The oxygen dissociation curve is an essential component in understanding critical care medicine. Everything we do is about optimizing the delivery of blood to the tissues as a means of maintaining homeostasis and promoting healing, and in the end it is the oxygen content of blood that is more important than the partial pressure of oxygen (which we commonly measure). The oxygen content relates specifically to the amount of hemoglobin present and how saturated it is. A reduction in the hemoglobin concentration from 15 to 10g/dl reduces the arterial oxygen content (CaO2) by as much as a reduction in PaO2 from 100mmHg to 40mmHg. Moreover a small drop in SaO2 may represent a large drop in PaO2, due to the shape of the oxyhemoglobin dissociation curve: when hemoglobin is 50% saturated the PaO2 is 28mmHg, at 75% the PaO2 is about 40mmHg (mixed venous blood).

Although many pages of critical care textbooks are often devoted to discussions about oxygen delivery, there is no clear indication what the optimal hemoglobin actually is. We know from the TRICC (transfusion requirements in critical care) study (1) that transfusing patients with blood above a hemoglobin of 7.0g is probably harmful. This probably relates to problems associated with the actual process of storing and transfusing products, than the effect of a “normal” hemoglobin itself. The availability of therapeutic erythropoietin has allowed intensivists induce red cell production, and replace blood mass without external transfusion.

In any case, there is a large physiologic reserve between oxygen delivery and oxygen consumption.  The cardiac output is probably a bigger player in the delivery of O2 to the tissues that the O2 content.
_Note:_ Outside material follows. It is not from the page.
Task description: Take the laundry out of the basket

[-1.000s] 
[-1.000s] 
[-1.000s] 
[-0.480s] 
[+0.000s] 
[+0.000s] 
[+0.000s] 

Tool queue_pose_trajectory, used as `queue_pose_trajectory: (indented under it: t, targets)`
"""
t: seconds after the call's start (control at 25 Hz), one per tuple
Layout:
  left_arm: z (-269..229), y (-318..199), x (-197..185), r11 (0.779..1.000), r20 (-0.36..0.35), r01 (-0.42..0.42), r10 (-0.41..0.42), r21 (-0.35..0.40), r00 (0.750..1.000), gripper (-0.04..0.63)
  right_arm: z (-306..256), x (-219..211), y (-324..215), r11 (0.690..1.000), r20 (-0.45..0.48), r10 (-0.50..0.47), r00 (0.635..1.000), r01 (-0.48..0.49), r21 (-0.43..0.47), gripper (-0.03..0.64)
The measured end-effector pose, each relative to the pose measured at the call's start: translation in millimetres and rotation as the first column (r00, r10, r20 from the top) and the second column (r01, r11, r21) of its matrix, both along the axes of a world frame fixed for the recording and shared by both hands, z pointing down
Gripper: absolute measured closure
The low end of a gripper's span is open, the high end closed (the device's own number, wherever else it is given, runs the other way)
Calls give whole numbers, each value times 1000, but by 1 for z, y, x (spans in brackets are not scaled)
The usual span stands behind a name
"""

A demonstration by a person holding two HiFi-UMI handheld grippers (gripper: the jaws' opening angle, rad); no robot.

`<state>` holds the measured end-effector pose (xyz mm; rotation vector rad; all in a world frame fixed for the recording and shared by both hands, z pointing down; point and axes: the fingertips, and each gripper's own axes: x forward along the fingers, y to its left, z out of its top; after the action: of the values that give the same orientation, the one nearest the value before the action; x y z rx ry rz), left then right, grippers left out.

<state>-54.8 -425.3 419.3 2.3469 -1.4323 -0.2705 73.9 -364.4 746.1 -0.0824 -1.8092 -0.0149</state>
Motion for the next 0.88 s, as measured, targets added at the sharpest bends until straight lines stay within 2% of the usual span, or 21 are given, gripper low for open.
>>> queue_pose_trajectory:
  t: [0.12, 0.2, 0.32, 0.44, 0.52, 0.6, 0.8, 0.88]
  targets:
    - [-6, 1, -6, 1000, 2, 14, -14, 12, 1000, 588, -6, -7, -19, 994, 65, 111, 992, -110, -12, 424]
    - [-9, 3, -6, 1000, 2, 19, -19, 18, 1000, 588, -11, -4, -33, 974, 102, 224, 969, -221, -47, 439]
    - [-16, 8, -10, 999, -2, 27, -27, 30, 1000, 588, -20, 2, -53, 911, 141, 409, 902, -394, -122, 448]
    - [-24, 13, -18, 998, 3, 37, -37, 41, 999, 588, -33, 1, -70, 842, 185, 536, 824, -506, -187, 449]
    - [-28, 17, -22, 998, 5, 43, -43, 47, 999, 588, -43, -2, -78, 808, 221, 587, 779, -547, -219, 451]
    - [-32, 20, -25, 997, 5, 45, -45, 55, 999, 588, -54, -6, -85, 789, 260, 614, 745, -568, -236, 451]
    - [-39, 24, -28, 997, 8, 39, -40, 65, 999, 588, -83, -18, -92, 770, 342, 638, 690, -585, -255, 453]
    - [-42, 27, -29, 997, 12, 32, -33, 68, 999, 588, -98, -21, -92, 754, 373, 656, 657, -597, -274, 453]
This is because the cardiac output can almost instantaneously respond to a fall in PaO2 saturation of Hb. Moderate hypoxemia leads to an increase in the cardiac output and a reduction in peripheral vascular resistance. On the other hand, compensation for a fall in cardiac output is slow and weak – that is because it takes time to increase Hb production and the oxyhemoglobin dissociation curve is flat – it can’t become anymore saturated. Nevertheless, in the clinical setting, it is often easier to increase the Hb or the FiO2 than to increase the cardiac output

Reference

   (1)    Hebert PC. Transfusion requirements in critical care (TRICC): a multicentre, randomized, controlled clinical study. Transfusion Requirements in Critical Care Investigators and the Canadian Critical care Trials Group. Br J Anaesth 1998; 81 Suppl 1:25-33.